Bank Mandiri Stop Berikan Kredit Usaha Kebun Sawit, Ini Sebabnya

id bank, mandiri stop, berikan kredit, usaha kebun, sawit ini sebabnya

 Bank Mandiri Stop Berikan Kredit Usaha Kebun Sawit, Ini Sebabnya

Pekanbaru, (Antarariau.com) - PT Bank Mandiri (Persero) memperketat syarat pemberian kredit untuk sektor bisnis kelapa sawit dari sisi lingkungan dan legalitas, salah satunya adalah tidak lagi mengucurkan kredit baru bagi pemohon yang akan membuka kebun di atas lahan gambut.

"Kami tidak bisa membiayai sawit di lahan gambut. Kebijakan ini mulai dilakukan tahun ini," kata Kepala Bank Mandiri Area Pekanbaru, Agus Sanjaya, pada diskusi tentang sawit yang digelar Solidaritas Wartawan untuk Transparansi (Sowat), di Pekanbaru, Selasa.

Syarat lainnya yang diperketat, lanjutnya, adalah legalitas lahan untuk perkebunan kelapa sawit bahwa bank plat merah tersebut hanya akan memberikan kredit bagi lahan yang sudah berstatus hak guna usaha (HGU). Menurut dia, tujuan dari kebijakan itu dilakukan Bank Mandiri dalam menyikapi isu lingkungan dan gejolak sawit yang mengalami tren penurunan harga sejak 2015.

Agus Sanjaya tidak memungkiri bahwa pengetatan syarat pengucuran kredit sawit bisa mengurangi jumlah debitur di Provinsi Riau, karena sebagian besar topografi daerah tersebut merupakan lahan gambut. Karena itu, ia mengatakan Bank Mandiri mulai melirik delapan sektor pembiayaan lain sehingga masyarakat Riau tidak hanya terpaku pada kredit untuk usaha sawit.

"Di Riau, khususnya, kami mencoba alternatif nonsawit pada delapan sektor lainnya. Seperti untuk kredit untuk sektor kesehatan, pendidikan, kontraktor pemerintahan, infrastruktur, minyak dan gas bagian hilir untuk bisnis SPBU, serta komunikasi dan perdagangan," ujarnya.

Meski begitu, ia mengatakan Mandiri masih menilai kelapa sawit sebagai sektor bisnis yang punya potensi tinggi untuk pembiayaan perbankan. Ia mengatakan, portofolio kredit Bank Mandiri untuk sektor perkebunan sawit pada 2015 berkisar pada angka 10,5 persen dari target kredit secara nasional yang mencapai sekitar Rp700 triliun.

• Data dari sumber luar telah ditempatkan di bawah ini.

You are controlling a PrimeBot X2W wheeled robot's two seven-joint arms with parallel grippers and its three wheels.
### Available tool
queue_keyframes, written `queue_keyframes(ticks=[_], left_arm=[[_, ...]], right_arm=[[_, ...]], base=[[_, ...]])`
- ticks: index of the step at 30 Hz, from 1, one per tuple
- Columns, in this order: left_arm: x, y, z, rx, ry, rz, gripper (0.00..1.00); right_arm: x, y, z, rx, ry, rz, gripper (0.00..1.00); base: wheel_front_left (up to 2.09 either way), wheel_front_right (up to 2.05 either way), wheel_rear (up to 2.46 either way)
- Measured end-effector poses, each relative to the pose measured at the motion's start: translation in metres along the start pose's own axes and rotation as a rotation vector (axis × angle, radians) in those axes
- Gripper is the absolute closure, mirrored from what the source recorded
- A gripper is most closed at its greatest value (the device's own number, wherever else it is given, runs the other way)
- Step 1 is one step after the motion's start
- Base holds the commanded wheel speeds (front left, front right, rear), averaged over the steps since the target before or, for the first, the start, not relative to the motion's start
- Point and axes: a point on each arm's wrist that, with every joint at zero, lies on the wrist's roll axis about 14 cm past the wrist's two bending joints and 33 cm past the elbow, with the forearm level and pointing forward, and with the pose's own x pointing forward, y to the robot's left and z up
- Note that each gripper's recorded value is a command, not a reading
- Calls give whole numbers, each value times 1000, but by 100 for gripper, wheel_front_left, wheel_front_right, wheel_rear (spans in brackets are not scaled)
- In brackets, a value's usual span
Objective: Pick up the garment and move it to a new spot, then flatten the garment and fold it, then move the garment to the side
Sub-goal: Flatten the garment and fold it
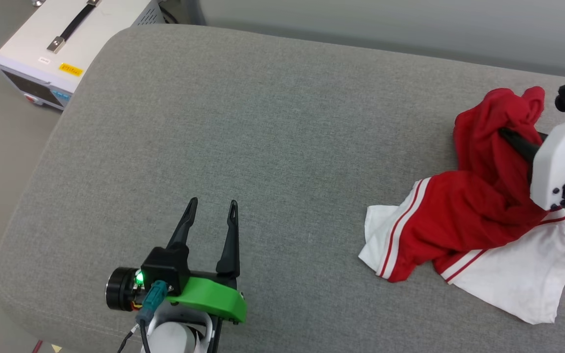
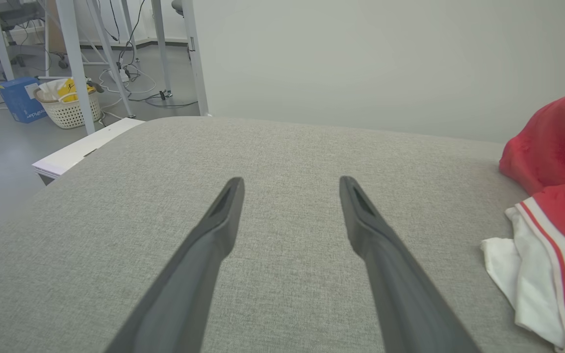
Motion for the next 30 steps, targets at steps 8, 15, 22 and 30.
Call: queue_keyframes(ticks=[8, 15, 22, 30], left_arm=[[8, 7, -6, 8, 17, 24, 0], [9, 13, -8, 13, 26, 42, 0], [10, 14, 2, 30, -5, 33, 0], [24, 5, 28, 67, -88, -55, 0]], right_arm=[[53, -4, -67, 82, 242, -39, 100], [68, -5, -96, 119, 288, -67, 59], [56, -12, -51, 66, -3, -97, 0], [5, -29, -21, 32, -301, -170, 0]], base=[[0, 0, 0], [0, 0, 0], [0, 0, 0], [0, 0, 0]])
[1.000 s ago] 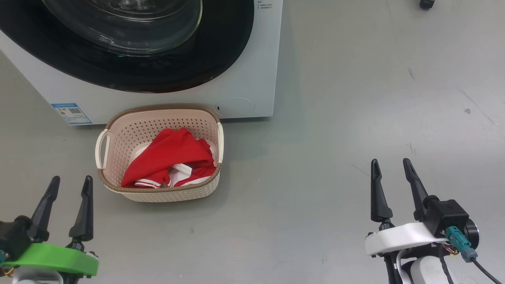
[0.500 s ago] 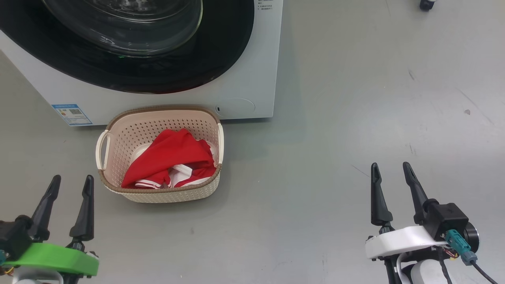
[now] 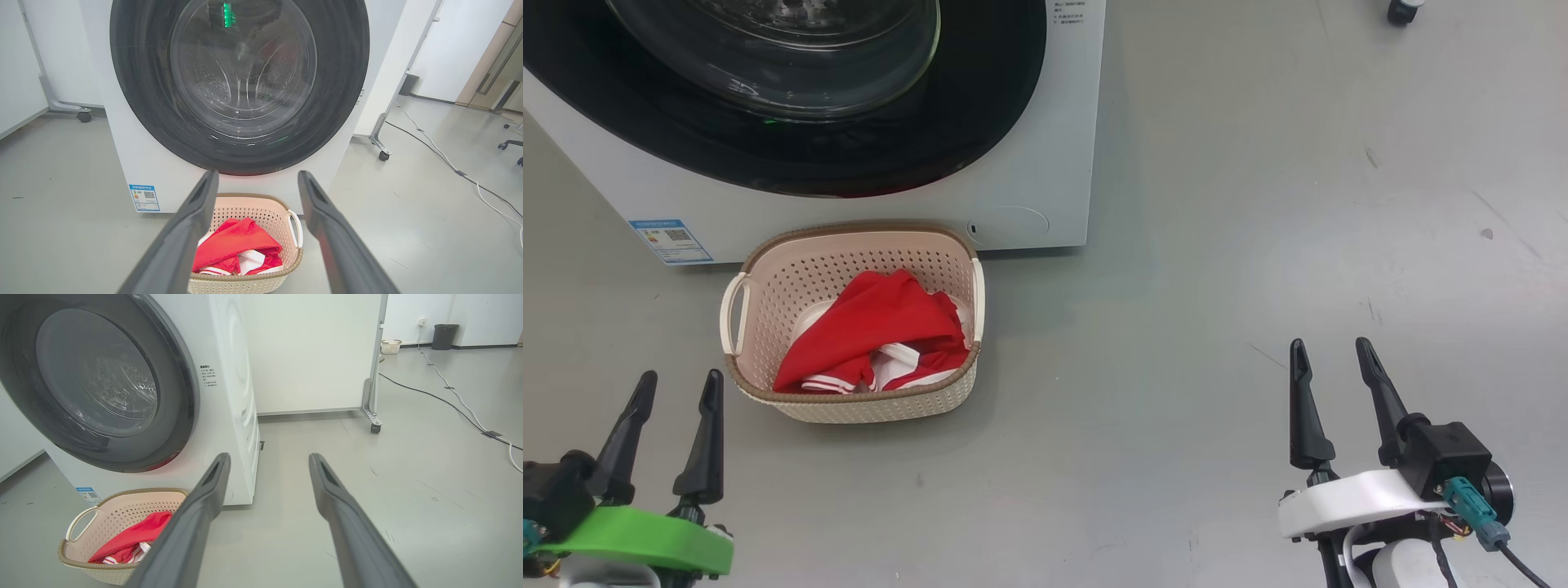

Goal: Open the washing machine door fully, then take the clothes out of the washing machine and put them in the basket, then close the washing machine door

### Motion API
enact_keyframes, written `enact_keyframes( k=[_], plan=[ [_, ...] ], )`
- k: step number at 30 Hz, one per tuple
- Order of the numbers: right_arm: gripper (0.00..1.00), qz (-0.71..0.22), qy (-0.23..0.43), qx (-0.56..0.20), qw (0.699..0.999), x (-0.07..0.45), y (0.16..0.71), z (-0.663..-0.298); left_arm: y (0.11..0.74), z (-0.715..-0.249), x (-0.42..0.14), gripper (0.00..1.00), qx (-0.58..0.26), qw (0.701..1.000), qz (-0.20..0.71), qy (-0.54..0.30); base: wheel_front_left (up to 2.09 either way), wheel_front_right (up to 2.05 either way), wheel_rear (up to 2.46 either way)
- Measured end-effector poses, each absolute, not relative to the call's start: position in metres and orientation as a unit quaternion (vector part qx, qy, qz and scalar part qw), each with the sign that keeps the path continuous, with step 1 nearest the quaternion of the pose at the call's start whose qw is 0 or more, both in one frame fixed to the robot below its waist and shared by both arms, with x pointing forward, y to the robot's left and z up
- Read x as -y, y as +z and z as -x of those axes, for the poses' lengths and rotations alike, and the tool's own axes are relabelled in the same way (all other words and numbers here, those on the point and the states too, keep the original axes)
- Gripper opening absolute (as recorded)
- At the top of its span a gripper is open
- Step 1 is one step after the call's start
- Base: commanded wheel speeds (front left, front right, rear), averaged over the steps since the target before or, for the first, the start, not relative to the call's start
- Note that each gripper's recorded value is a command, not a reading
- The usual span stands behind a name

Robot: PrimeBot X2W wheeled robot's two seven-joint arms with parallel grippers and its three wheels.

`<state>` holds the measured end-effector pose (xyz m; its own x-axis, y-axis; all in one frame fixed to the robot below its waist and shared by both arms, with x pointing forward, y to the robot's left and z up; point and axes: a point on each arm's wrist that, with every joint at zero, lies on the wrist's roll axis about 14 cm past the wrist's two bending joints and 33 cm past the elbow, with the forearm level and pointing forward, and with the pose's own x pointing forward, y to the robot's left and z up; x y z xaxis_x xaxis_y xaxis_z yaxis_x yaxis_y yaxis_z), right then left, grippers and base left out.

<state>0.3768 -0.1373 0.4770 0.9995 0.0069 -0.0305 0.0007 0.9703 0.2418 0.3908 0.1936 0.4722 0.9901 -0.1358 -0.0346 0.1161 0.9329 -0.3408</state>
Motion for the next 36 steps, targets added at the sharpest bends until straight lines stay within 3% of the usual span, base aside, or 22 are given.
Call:
enact_keyframes(
  k=[34, 35, 36],
  plan=[
    [1.00, -0.122, 0.005, -0.013, 0.992, 0.1354, 0.4791, -0.3741, 0.4742, -0.3870, -0.1979, 1.00, -0.029, 0.981, 0.183, -0.061, 0.00, 0.00, 0.00],
    [0.00, -0.122, 0.004, -0.016, 0.992, 0.1353, 0.4771, -0.3735, 0.4724, -0.3864, -0.1974, 0.00, -0.031, 0.980, 0.187, -0.059, 0.00, 0.00, 0.00],
    [0.00, -0.122, 0.004, -0.022, 0.992, 0.1351, 0.4734, -0.3722, 0.4685, -0.3852, -0.1948, 0.00, -0.037, 0.979, 0.191, -0.058, 0.00, 0.00, 0.00]
  ],
)
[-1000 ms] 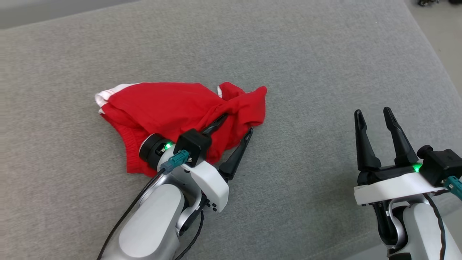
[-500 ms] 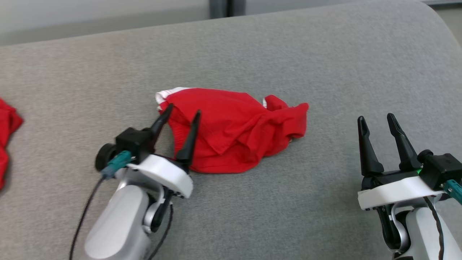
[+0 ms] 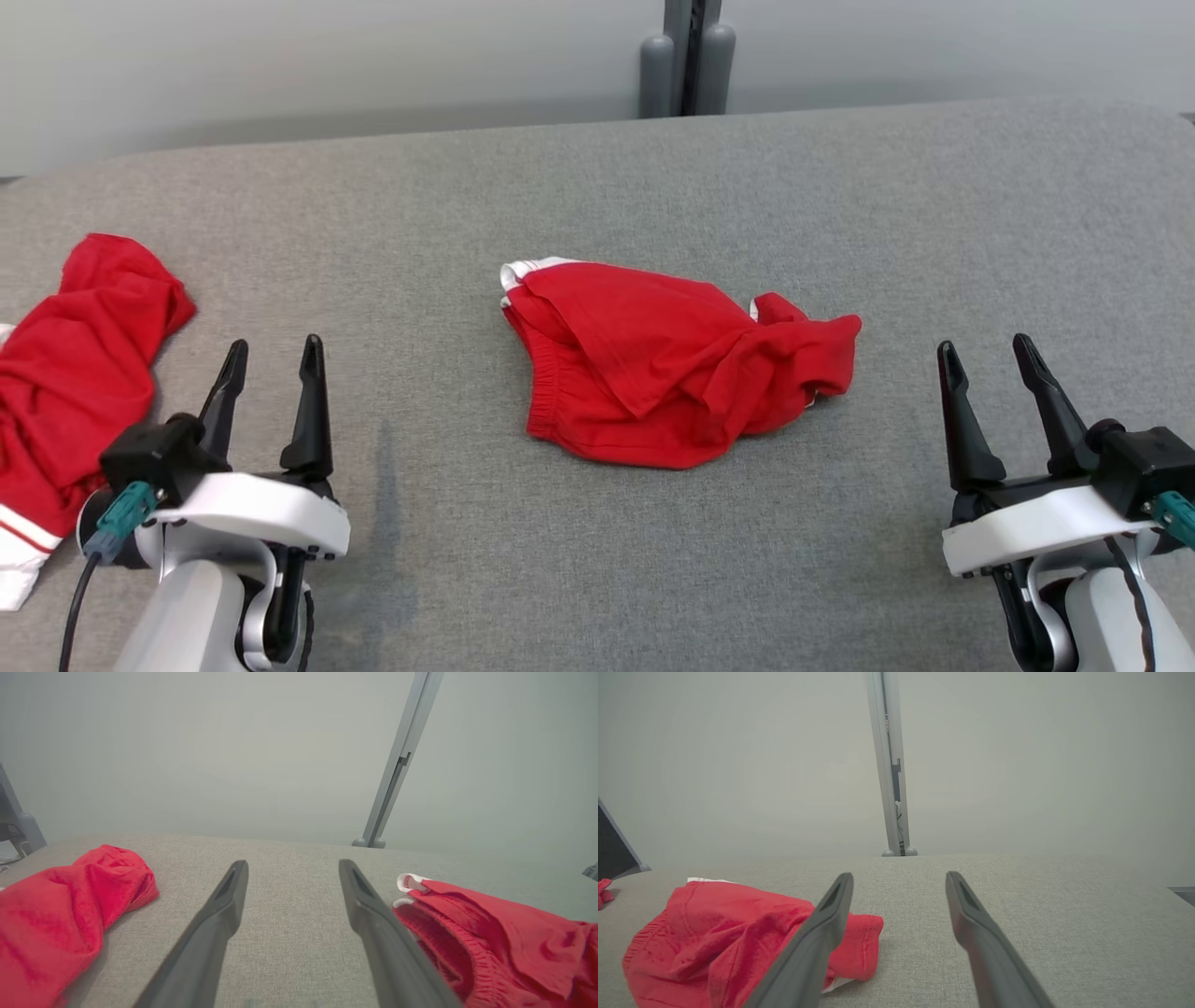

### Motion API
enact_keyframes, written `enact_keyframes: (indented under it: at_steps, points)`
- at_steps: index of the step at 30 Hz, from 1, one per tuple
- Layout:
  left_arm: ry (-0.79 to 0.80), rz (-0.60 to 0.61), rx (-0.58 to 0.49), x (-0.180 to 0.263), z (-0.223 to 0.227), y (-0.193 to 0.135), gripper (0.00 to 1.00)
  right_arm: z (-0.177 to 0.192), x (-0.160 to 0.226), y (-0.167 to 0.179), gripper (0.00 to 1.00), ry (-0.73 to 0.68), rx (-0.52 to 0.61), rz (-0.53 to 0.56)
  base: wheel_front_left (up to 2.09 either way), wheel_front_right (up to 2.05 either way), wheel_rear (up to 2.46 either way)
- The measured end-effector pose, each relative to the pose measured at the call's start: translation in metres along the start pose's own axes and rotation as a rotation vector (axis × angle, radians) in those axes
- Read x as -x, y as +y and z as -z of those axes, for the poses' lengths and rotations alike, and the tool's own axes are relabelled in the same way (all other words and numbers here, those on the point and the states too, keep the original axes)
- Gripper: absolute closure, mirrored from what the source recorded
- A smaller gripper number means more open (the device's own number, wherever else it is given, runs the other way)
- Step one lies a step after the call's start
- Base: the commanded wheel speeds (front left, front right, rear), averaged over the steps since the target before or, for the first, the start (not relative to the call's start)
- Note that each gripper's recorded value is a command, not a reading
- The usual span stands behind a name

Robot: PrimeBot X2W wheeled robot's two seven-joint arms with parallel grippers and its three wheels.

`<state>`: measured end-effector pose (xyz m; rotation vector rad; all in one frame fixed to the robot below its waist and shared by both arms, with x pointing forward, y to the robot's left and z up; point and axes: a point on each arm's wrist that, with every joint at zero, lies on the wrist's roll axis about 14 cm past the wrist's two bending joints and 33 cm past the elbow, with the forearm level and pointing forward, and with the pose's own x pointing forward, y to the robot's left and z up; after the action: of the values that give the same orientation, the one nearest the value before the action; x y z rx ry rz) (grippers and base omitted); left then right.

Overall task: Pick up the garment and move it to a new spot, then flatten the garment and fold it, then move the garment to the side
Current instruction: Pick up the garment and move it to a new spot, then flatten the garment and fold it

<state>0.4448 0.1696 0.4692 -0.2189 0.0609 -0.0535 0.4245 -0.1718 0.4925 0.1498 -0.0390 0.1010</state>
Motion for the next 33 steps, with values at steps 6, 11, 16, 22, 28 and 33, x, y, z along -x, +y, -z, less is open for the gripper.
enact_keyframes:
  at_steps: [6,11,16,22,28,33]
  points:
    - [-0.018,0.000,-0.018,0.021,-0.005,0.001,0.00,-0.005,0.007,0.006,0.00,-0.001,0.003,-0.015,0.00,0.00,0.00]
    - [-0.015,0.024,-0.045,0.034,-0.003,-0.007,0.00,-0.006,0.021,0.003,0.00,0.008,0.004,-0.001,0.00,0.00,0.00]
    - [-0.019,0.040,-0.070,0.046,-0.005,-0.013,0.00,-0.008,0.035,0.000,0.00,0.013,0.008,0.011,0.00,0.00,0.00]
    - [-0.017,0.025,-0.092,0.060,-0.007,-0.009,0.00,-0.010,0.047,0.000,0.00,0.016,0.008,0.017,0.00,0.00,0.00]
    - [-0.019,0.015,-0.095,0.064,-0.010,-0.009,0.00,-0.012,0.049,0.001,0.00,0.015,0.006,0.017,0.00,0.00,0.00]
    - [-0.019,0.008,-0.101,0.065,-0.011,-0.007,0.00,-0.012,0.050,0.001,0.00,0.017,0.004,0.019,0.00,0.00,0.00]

Bahkan, khusus di Riau komposisi penyaluran kredit untuk sawit berkisar pada angka 60 hingga 70 persen dari total kredit.

"Kami masih melihat (sawit) masih menguntungkan, walaupun memang pemberian kreditnya sangat ketat," katanya.

Terkait tren penurunan harga sawit, Agus Sanjaya mengatakan dampaknya terhadap penurunan kualitas kredit di Riau hanya sekitar satu persen dari total kredit yang disalurkan pada 2015. Menurut dia, jumlah tersebut masih dalam porsi wajar karena masih bisa ditutupi dari dana provisi yang dibayarkan calon debitur sebelum kredit dicairkan.

"Biaya provisi untuk menutupi kredit yang macet. Jumlah keseluruhannya masih di atas kredit macet," katanya.

Ia menambahkan, sebagian besar kredit bermasalah bukan akibat penurunan harga komoditas tersebut, melainkan pada kesalahan manajemen dari debitur dalam pengelolaan dana kredit yang diberikan. "Kami lebih khawatir dari dampak kesalahan manajemen debitur, misalkan awalnya kredit diusulkan untuk pembiayaan jual beli tandan buah segar sawit, namun ternyata dialihkan ke yang lain," ujarnya.

Sementara itu, Ketua Lembaga Penelitian dan Pengabdian Masyarakat (LPPM) Universitas Riau Prof. Dr. Almasdi Syahza, mengatakan lembaga pembiayaan seperti Bank Mandiri sudah saatnya mendorong pembiayaan pada pengembangan industri hilir kelapa sawit. Menurut dia, dengan luas perkebunan sawit di Riau yang kini sudah lebih dari tiga juta hektare, pengembangan potensi produk turunan dari komoditas andalan Riau itu nyaris stagnan.

"Seharusnya Bank Mandiri mengarah ke pembiayaan industri hilir sawit, jangan lagi hanya fokus pada pemberian kredit untuk membuka kebun. Potensi bisnis sawit ini masih sangat besar," kata Almasdi Syahza.